> The task
Copy down the listing below exactly, please, including every line.

===

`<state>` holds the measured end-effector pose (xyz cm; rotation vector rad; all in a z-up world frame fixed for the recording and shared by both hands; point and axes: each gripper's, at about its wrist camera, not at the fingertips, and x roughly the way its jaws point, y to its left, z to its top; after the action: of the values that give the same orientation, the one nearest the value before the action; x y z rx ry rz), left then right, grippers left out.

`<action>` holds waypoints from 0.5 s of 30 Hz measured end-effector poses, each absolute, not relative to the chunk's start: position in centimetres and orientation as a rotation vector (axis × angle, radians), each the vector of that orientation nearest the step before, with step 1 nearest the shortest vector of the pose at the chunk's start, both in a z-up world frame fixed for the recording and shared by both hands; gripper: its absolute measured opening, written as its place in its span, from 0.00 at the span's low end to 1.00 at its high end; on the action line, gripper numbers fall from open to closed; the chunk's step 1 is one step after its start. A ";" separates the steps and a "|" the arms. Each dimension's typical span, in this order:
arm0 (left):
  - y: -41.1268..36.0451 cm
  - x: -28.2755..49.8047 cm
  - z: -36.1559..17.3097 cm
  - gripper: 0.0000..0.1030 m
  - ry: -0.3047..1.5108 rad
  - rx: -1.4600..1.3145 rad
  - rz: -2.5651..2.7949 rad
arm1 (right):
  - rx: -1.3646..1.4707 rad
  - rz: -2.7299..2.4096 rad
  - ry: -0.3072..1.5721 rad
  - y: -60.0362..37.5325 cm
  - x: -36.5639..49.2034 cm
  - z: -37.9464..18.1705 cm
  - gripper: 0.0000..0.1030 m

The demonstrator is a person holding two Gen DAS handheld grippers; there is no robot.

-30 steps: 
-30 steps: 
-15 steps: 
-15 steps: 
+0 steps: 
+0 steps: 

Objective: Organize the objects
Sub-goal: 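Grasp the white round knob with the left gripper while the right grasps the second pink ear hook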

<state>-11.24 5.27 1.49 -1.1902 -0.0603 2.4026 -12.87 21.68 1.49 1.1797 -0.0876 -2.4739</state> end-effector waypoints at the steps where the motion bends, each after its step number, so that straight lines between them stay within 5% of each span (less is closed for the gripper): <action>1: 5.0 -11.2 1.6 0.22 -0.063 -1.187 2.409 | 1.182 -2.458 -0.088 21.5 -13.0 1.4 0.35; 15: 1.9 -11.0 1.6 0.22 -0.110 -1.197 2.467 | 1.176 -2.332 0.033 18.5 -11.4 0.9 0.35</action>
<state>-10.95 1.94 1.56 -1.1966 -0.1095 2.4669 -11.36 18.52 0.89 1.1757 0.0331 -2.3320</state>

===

> Response for this exercise
`<state>` holds the measured end-effector pose (xyz cm; rotation vector rad; all in a z-up world frame fixed for the recording and shared by both hands; point and axes: each gripper's, at about its wrist camera, not at the fingertips, and x roughly the way its jaws point, y to its left, z to its top; after the action: of the values that give the same orientation, the one nearest the value before the action; x y z rx ry rz), left then right, grippers left out.

`<action>` holds waypoints from 0.5 s of 30 Hz measured end-effector poses, each absolute, not relative to the chunk's start: position in centimetres and orientation as a rotation vector (axis × angle, radians), each the vector of that orientation nearest the step before, with step 1 nearest the shortest vector of the pose at the chunk's start, both in a z-up world frame fixed for the recording and shared by both hands; gripper: its absolute measured opening, written as its place in its span, from 0.00 at the span's low end to 1.00 at its high end; on the action line, gripper numbers fall from open to closed; the chunk's step 1 is one step after its start. A ";" separates the steps and a "|" the arms. Each dimension's typical span, in this order:
arm0 (left):
  - y: -41.1268..36.0451 cm
  - x: -28.2755..49.8047 cm
  - z: -36.1559..17.3097 cm
  - gripper: 0.0000..0.1030 m
  - ry: -0.3047..1.5108 rad
  - rx: -1.4600..1.3145 rad
  - rz: -2.5651..2.7949 rad
arm1 (right):
  - rx: -1.3646..1.4707 rad
  - rz: -2.7299..2.4096 rad
  - ry: -0.3072..1.5721 rad
  - y: -60.0362..37.5325 cm
  - x: -36.5639..49.2034 cm
  - z: -37.9464..18.1705 cm
  - gripper: 0.0000..0.1030 m

The demonstrator is a person holding two Gen DAS handheld grippers; there is no robot.

-30 steps: 
-30 steps: 
-15 steps: 
-15 steps: 
+0 steps: 
+0 steps: 

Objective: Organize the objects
Sub-goal: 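Grasp the white round knob with the left gripper while the right grasps the second pink ear hook
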
<state>-11.24 5.27 1.49 -1.1902 -0.0603 2.4026 -12.87 21.68 1.49 1.1797 -0.0876 -2.4739</state> end-effector waypoints at the steps where the motion bends, each after its step number, so that straight lines between them stay within 5% of each span (less is closed for the gripper): <action>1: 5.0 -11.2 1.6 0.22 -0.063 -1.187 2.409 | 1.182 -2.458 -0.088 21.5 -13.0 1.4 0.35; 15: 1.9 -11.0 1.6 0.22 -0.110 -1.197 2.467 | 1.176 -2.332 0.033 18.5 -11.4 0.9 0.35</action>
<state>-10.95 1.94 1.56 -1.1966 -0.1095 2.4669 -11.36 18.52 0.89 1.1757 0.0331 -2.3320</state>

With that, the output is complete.